Patrząc na to, co działo się w ostatnich tygodniach w brytyjskim parlamencie, trudno uwierzyć, że posłowie zgodzili się ws. brexitu. Izba Gmin przegłosowała wniosek opozycyjnej Partii Pracy, który ma zapobiec twardemu brexitowi, czyli wyjściu Wielkiej Brytanii z Unii Europejskiej bez umowy - ten scenariusz przez większość polityków i ekonomistów nie tylko na Wyspach, ale i w Europie, uważany jest za najbardziej niebezpieczny.
Wniosek złożony przez jedną posłanek labourzystów w środę przeszedł jeszcze tego samego dnia, po sześciogodzinnej debacie, tuż przed północą. Ale przeszedł zaledwie jednym głosem - za było 313 głosujących, przeciw 312. Ustawa zobowiązuje premier Theresę May do tego, by poprosiła UE o przedłużenie Artykułu 50 - czyli o opóźnienie brexitu - dalej niż do 12 kwietnia, po to, by tego dnia uniknąć wyjścia bez umowy. Do tego parlament ma mieć decydujący głos w sprawie długości tego opóźnienia.
Sama Theresa May zagłosowała przeciwko. Rządowi nie podobają się uprawnienia, jakie ustawa daje Izbie Gmin. Mogą bowiem osłabić pozycję negocjacyjną z Brukselą - termin wydłużenia procesu wychodzenia z UE bywa kartą przetargową w rozmowach. Ustawę musi jeszcze zatwierdzić izba wyższa brytyjskiego parlamentu - Izba Lordów, która ma zająć się nim w czwartek. To jednak jeszcze nie koniec, bo potrzebna jest jeszcze zgoda Unii Europejskiej, która nie musi jej udzielić.
Czytaj też: Szef KE: Jeśli Londyn zatwierdzi umowę do 12 kwietnia, do brexitu może dojść 22 maja
Tutaj warto przypomnieć, że Theresa May też chce opóźnienia brexitu - zapowiedziała, że poprosi o to Brukselę, ale zależy jej na tym, by nie było ono zbyt duże. Chodzi o to, by Wielka Brytania uniknęła konieczności wzięcia udziału w majowych wyborach do Parlamentu Europejskiego.
Od kilku miesięcy brytyjscy politycy nie mogą porozumieć się w sprawie umowy brexitowej. Premier wynegocjowała ją z UE w listopadzie ubiegłego roku. Na umowę określającą warunki wyjścia a także dołączoną do niej deklarację polityczną w sprawie przyszłych relacji zgodziło się wtedy 27 państw unijnych. Musi ją jeszcze zatwierdzić parlament Wielkiej Brytanii - tymczasem posłowie odrzucili ugodę May już trzy razy (nie zawsze w tej samej formie, ostatnio, w ubiegłym tygodniu, głosowali nad samą umową, bez deklaracji politycznej).

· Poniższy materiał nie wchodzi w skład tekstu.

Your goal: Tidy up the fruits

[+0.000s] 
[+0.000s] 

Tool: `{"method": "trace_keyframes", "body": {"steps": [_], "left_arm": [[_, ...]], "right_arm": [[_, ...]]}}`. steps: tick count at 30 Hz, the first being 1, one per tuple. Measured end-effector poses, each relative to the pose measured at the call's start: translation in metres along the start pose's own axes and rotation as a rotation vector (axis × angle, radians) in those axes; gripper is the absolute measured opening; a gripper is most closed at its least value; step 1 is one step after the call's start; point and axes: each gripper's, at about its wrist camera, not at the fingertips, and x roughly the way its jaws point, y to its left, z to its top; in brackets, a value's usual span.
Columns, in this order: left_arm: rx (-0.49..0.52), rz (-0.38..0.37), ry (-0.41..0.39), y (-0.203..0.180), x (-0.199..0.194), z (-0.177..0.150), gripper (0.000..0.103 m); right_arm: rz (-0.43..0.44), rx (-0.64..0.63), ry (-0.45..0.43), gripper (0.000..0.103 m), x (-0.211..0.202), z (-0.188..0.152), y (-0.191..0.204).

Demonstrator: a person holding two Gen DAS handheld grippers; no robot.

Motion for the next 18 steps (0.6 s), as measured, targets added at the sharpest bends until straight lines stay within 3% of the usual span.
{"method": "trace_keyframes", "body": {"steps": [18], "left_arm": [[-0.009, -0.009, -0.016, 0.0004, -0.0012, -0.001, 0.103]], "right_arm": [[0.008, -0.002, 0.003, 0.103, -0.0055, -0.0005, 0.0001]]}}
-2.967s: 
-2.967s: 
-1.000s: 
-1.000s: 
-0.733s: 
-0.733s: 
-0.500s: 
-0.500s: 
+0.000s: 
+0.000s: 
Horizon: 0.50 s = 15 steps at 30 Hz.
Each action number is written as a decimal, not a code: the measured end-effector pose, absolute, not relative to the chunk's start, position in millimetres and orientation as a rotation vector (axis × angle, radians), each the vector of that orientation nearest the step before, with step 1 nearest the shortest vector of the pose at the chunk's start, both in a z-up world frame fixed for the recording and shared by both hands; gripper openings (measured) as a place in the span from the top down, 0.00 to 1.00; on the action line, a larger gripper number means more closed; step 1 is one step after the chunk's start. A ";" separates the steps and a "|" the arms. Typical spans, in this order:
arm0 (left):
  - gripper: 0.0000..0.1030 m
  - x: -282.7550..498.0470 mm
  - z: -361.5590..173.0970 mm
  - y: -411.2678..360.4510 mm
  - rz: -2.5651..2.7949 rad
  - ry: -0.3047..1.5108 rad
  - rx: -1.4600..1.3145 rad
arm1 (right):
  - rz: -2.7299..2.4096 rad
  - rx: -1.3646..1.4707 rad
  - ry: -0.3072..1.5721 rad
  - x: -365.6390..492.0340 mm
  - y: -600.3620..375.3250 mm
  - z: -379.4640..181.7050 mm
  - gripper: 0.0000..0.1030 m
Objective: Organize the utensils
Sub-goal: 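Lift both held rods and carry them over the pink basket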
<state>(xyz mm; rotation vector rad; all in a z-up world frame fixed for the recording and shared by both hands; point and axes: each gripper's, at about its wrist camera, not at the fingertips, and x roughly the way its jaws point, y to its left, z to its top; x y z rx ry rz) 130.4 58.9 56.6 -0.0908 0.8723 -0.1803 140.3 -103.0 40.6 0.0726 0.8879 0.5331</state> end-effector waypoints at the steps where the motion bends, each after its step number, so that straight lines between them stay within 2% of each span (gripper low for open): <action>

Impas miała przełamać inicjatywa ze strony Izby Gmin, która wywalczyła sobie prawo przejęcia od rządu kontroli nad procedurą głosowań w sprawie brexitu. Ale i to się nie udało, żaden z pomysłów dotyczących rozwiązania problemu brexitu nie zyskał poparcia większości, mimo dwóch prób przeprowadzenia takich głosowań.
Teraz premier próbuje porozumieć się z liderem opozycji Jeremym Corbynem. W środę rozmawiali na temat możliwego brexitowego kompromisu. Ta pierwsza runda międzypartyjnych negocjacji została uznana przez oboje jako "konstruktywna". Theresa May chce osiągnąć porozumienie z Corbynem po to, by Izba Gmin mogła zagłosować nad jakąś strategią na brexit przed 10 kwietnia. Na ten dzień szef Rady Europejskiej Donald Tusk zwołał nadzwyczajny szczyt unijny.